INFORMATION PROVIDED: Begin
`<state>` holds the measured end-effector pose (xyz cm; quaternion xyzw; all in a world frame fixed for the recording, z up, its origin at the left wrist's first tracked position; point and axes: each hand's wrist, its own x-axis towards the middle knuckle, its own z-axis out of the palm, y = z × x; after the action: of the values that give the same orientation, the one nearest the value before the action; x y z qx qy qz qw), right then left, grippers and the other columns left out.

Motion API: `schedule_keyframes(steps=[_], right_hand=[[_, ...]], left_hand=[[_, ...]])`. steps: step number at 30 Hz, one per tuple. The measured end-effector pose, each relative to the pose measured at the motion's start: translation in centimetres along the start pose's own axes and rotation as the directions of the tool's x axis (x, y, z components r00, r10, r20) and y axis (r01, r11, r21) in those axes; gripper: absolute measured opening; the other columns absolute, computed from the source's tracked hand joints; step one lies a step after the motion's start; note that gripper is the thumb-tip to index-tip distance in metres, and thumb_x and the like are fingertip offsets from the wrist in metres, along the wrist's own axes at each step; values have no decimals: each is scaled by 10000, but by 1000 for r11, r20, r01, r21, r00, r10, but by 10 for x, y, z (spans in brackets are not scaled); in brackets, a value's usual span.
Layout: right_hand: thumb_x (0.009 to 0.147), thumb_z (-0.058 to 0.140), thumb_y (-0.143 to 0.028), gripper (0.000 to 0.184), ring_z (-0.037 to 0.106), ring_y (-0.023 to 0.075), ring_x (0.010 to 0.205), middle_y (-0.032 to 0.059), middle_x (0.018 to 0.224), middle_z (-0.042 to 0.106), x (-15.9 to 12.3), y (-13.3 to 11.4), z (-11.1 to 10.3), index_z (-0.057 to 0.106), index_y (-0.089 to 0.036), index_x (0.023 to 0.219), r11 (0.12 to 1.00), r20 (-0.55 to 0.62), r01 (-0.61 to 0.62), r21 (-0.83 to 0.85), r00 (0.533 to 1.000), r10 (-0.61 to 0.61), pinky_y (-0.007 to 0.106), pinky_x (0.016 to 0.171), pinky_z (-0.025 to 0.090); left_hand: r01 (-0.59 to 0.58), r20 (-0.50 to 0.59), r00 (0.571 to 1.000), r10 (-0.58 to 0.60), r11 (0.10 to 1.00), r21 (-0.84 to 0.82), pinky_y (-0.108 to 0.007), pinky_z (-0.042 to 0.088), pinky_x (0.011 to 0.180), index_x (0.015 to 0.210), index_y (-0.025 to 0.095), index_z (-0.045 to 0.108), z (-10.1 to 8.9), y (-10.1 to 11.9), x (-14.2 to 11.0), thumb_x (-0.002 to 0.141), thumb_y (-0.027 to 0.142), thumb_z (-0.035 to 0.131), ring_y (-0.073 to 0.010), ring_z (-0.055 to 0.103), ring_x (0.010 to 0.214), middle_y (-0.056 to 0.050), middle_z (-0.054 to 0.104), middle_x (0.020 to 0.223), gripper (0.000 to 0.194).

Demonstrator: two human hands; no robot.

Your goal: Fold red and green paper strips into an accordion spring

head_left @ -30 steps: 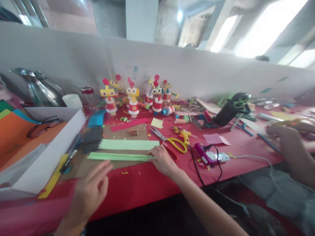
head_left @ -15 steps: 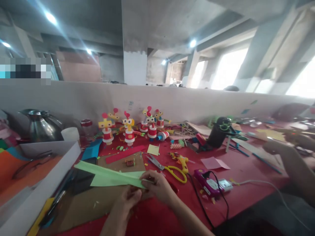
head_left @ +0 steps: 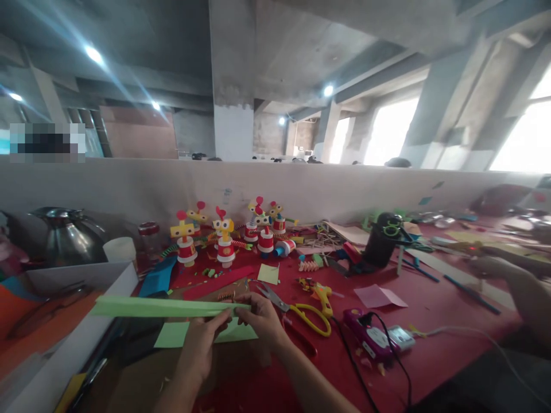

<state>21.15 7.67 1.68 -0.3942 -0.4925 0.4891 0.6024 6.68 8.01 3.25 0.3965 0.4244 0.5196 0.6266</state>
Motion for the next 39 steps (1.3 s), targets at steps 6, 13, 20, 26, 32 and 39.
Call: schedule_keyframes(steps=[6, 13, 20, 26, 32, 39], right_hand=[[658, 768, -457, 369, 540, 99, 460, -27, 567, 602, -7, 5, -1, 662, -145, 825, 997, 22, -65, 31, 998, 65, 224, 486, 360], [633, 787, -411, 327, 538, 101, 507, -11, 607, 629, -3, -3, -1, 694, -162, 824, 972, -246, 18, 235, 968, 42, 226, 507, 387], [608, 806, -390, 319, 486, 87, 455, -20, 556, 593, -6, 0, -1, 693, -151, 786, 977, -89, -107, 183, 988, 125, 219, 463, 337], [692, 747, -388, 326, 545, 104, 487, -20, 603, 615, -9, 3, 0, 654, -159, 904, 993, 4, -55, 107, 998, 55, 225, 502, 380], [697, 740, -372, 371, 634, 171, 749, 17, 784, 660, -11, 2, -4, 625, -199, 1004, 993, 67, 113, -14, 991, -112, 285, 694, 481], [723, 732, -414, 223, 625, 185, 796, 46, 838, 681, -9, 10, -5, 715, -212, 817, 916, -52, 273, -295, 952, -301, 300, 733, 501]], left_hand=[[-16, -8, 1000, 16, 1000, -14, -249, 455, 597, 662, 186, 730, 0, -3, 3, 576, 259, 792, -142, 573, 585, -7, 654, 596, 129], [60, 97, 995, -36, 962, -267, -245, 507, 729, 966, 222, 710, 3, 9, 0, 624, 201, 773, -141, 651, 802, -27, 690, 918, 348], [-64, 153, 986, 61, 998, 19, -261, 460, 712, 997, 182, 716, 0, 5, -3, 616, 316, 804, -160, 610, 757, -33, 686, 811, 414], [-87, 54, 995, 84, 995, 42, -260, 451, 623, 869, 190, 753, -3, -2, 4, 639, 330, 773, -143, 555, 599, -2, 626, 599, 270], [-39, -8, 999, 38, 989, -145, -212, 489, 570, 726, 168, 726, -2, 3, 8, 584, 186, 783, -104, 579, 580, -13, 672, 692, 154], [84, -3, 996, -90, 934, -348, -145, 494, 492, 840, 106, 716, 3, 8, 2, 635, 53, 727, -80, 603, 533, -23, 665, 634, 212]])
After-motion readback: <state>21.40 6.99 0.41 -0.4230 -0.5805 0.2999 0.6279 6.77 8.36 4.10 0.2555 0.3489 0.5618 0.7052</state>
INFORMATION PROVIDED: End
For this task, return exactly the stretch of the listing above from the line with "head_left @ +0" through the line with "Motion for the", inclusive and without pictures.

— EXERCISE RESULT —
head_left @ +0 steps: 

<state>21.15 7.67 1.68 -0.3942 -0.4925 0.4891 0.6024 6.68 8.01 3.25 0.3965 0.4244 0.5196 0.6266</state>
Motion for the next 39 steps (1.3 s), targets at steps 6, 13, 20, 26, 32 and 39.

This output contains the complete answer.